On Monday 11th September, a court in Bosnia confirmed an indictment against Bosnian Serb separatist leader Milorad Dodik, on charges of defying decisions in accordance with the international peace agreement, issued by the senior international envoy for peace in the Balkan country, Christian Schmidt.
Dodik is charged with consistently and repeatedly engaging in actions to separate his Serb-dominated region from Bosnia during a two-year period. During this time, he regularly refused to acknowledge or recognise the legitimacy of his political opponents and other Western ambassadors to Bosnia – where around 100,000 people died in the 1992-95 war. If he is found guilty of the indictment, he could face up to 5 years in prison.
The Serbian Leader, Dodik refuses to recognise the authority of the Higher Representative
Dodik has since dismissed the indictment as politically motivated. Addressing a news conference in the Serb entity’s capital, he said:
‘We dismiss indictments against the president of the Serb Republic and others as politically motivated. The court and prosecution are not constitutional categories but were imposed by a High Representative and we cannot count on them working in an objective manner’
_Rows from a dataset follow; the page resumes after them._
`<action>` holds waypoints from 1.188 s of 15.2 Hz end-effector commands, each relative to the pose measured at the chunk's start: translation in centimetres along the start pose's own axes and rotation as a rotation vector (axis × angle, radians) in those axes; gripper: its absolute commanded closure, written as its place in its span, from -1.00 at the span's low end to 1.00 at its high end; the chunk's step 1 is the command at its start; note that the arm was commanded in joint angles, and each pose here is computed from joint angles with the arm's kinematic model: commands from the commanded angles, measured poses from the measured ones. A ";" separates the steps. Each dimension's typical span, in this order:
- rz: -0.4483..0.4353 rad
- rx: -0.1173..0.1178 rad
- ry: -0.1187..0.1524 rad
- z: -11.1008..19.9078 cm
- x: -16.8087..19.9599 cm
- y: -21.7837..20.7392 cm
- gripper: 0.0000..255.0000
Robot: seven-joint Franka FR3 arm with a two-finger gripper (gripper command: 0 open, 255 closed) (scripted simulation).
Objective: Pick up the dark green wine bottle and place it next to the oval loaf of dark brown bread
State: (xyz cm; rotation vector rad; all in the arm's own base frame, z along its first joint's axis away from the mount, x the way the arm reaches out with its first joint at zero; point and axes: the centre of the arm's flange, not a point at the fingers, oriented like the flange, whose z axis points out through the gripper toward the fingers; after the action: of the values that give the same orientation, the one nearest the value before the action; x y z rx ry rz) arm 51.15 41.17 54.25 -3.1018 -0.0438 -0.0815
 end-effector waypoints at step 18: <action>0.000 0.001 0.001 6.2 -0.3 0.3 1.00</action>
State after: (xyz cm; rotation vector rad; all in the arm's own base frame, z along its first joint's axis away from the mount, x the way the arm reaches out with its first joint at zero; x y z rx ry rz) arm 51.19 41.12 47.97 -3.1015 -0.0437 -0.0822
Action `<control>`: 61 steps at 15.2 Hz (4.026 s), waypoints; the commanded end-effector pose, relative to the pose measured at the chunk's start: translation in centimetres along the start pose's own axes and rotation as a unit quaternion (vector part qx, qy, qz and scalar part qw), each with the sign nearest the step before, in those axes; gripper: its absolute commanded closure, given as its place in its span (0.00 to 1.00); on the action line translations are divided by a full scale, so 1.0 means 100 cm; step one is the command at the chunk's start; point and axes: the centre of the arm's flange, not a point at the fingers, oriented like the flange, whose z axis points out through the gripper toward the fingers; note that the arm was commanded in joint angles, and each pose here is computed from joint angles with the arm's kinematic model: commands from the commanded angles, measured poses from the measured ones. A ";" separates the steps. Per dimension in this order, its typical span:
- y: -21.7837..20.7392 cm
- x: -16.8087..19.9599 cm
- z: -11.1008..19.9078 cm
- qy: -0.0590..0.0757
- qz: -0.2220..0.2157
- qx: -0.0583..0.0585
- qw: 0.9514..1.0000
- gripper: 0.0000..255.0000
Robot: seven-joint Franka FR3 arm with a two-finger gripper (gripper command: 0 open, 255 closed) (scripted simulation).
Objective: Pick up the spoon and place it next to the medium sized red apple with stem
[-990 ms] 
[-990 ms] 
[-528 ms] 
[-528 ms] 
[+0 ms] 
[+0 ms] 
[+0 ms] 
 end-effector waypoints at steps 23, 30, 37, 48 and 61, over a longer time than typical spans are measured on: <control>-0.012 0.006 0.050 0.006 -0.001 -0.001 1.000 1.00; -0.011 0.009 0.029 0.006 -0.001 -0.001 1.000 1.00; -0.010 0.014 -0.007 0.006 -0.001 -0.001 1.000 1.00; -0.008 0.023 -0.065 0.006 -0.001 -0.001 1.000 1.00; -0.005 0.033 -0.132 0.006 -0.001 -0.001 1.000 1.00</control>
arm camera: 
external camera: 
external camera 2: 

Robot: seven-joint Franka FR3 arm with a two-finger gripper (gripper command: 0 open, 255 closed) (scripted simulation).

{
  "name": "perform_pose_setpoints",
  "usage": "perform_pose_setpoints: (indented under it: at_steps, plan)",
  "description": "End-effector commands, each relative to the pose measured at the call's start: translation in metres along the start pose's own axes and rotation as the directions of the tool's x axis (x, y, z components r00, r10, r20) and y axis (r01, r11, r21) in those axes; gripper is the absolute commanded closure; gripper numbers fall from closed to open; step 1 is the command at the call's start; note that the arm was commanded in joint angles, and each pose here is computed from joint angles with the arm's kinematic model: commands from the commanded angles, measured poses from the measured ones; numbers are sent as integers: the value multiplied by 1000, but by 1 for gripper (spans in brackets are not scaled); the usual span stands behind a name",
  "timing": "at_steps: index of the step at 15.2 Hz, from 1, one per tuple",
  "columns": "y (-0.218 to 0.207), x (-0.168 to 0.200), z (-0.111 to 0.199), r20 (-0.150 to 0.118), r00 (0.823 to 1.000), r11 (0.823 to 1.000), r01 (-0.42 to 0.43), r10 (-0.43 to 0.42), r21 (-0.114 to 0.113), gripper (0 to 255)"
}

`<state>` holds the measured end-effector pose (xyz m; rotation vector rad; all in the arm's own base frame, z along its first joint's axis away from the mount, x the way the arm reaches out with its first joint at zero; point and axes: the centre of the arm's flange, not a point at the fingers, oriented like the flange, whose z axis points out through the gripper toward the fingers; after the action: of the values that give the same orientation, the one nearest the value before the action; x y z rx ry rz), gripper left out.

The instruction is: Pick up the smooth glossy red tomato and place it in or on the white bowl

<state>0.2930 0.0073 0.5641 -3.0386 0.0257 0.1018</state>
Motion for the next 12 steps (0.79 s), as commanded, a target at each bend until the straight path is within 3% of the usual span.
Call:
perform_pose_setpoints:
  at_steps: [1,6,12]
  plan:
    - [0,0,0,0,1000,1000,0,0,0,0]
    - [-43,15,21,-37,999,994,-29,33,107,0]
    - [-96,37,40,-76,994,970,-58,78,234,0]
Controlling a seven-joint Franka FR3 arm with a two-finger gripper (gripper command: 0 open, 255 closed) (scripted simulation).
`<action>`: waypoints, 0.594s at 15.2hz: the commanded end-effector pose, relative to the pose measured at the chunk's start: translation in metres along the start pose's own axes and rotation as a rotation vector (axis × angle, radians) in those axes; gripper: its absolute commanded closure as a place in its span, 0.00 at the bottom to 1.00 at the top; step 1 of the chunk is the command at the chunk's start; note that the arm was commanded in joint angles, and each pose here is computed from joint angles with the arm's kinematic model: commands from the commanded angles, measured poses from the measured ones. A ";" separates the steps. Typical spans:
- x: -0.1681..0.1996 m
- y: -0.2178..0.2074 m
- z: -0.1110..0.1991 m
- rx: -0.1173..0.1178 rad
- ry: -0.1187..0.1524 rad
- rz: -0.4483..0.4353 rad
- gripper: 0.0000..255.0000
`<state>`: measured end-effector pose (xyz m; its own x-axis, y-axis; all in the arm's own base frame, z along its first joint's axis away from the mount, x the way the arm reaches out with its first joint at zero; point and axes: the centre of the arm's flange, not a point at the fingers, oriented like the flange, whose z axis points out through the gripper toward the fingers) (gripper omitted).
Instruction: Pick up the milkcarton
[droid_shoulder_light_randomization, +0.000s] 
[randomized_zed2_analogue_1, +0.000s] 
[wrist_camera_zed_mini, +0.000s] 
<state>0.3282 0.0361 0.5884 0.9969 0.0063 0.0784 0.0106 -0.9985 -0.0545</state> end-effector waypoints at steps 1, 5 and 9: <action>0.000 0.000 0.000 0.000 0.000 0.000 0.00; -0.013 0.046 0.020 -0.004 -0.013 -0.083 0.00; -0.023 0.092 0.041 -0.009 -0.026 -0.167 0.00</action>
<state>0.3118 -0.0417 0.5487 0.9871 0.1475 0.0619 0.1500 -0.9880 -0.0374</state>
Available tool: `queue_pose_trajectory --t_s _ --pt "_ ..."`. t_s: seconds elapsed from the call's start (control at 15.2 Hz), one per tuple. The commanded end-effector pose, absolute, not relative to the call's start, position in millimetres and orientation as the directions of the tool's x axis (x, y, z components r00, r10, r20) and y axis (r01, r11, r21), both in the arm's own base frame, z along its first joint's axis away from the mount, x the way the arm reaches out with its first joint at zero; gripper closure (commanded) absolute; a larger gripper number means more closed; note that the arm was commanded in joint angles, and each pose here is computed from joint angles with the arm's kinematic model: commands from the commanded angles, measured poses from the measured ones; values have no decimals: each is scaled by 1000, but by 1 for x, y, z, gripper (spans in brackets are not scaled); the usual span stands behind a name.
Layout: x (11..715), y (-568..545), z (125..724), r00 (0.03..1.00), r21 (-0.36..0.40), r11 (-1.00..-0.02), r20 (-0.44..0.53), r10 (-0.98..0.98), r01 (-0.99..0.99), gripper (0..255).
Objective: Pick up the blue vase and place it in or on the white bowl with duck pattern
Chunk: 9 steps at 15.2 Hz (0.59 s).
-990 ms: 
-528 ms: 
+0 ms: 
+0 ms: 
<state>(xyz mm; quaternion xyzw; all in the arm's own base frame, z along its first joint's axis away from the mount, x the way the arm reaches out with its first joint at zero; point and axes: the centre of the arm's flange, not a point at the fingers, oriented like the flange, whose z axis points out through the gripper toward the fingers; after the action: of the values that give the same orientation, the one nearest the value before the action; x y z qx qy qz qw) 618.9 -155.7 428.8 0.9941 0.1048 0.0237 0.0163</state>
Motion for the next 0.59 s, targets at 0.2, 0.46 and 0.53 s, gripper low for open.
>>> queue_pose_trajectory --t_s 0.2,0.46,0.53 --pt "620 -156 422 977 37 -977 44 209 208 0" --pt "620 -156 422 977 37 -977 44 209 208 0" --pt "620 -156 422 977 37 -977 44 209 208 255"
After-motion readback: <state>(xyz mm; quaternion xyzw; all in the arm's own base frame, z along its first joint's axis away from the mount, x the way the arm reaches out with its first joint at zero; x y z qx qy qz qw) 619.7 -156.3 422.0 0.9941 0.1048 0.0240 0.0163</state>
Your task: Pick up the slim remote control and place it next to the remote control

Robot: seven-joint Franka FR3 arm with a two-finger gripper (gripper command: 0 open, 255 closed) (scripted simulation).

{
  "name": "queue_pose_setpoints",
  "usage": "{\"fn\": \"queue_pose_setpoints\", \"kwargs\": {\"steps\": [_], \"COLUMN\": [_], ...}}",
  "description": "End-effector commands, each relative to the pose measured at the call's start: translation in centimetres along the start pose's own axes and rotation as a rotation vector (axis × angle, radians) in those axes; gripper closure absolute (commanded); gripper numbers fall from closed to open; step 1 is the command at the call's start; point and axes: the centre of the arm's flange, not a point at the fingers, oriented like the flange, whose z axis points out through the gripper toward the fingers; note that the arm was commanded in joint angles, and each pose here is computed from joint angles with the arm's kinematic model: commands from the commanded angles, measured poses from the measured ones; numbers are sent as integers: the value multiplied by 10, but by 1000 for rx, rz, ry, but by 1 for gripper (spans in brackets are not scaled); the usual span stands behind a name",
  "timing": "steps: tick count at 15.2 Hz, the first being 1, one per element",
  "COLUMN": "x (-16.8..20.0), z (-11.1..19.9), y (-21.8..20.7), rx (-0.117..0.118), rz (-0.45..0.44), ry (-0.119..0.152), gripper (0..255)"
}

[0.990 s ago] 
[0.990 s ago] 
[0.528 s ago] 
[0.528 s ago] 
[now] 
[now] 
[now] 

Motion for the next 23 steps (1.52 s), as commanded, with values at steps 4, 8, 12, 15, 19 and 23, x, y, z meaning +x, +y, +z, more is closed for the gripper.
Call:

Milorad Dodik, also declared that the Higher Representative, Christian Schmidt, had been banned from entering the Serb entity. Protesters then assembled at the boundary line between the two autonomous regions separating the Serbs from the Croats and Bosniaks, chanting their support for Dodik and rejecting the legitimacy of the court.
The office of the international High Representative, a post originally held by UK national, Lord Paddy Ashdown, from 2002 until 2006, is responsible for overseeing implementation of the Dayton treaty and is vested with powers to impose laws and sack officials seen as obstructing the peace.
Five former Bosnian Serb Army Officers arrested on charges of genocide
The Dodik event occurred in the same week as the arrest was announced of five former Bosnian Serb Army Officers, by the Bosnian state court/the Bosnian State Investigation and Protection Agency. They were charged with the ‘capture and murder of 70 Bosniak men and boys, as well as one woman on July 15, 19, and 23 1995 at Jarovilje in the Vlasenica and Bileca areas’. Ratko Vujovic, Milovan Ognjenovic, Vitomir Pepic, Ljubomir Vlacic and Zeljko Dupljan, were also charged with activities to remove the bodies of the people who were killed, including making arrangements to obtain machinery for the task.
UN Report warns of growing tensions in the Balkans
Alarm bells have been ringing for some time in the region, but more acutely during the summer of 2023, with the election of Albanian Mayors in predominantly Serbian districts of Kosovo. The latest spate of indictments and arrests will no doubt raise concerns from international parties, not least the United Nations, which in a recent report warned that tensions are once again reaching pre 1995 levels in the Bosnia/Balkan region of former Yugoslavia.
Serbs have been threatening to break away from the protocols of the Dayton Accord, which ended the three and a half year conflict. The Accords have largely been responsible for ensuring 27 years of peace in the region, although most would agree that beneath the surface, there has always remained a lingering ethnic resentment to maintain power and a discriminatory status quo. The political climate in the region, it is said, is defined by those who promote ‘revisionism, denial of genocide, the glorification of war criminals, and attempts to undermine the legitimacy of the International Criminal Tribunal for the former Yugoslavia’.
Background
The Bosnian war was the worse conflict in Europe since World War 2. It resulted in the deaths of more than 100,000 citizens and displaced more than 2 million more. It is infamously remembered for its genocidal slaughter of 8,000 Muslim men and boys in Srebrenica.
Radovan Karadžic, the supreme commander of the Bosnian Serb armed forces and one of his commanders, Ratko Mladic, were subsequently tried and sentenced to life imprisonment by the International Criminal Tribunal in the former Yugoslavia, for crimes against humanity and genocide.
In the summer of 2023, in a landmark case, two former allies and subordinates of the late Serbian President Slobodan Milosevic (who was indicted for war crimes, but died in his cell before sentence could be pronounced), Jovica Stanisic and Franko Simatovic, actually had their sentences extended on appeal from 12 to 15 years. The result of their trial was hailed as historic, as for the first time it established that the government of the state of Serbia, was complicit in war crimes – due to the role of these two figures in financing and training Serb militias, which were directly involved in war crimes.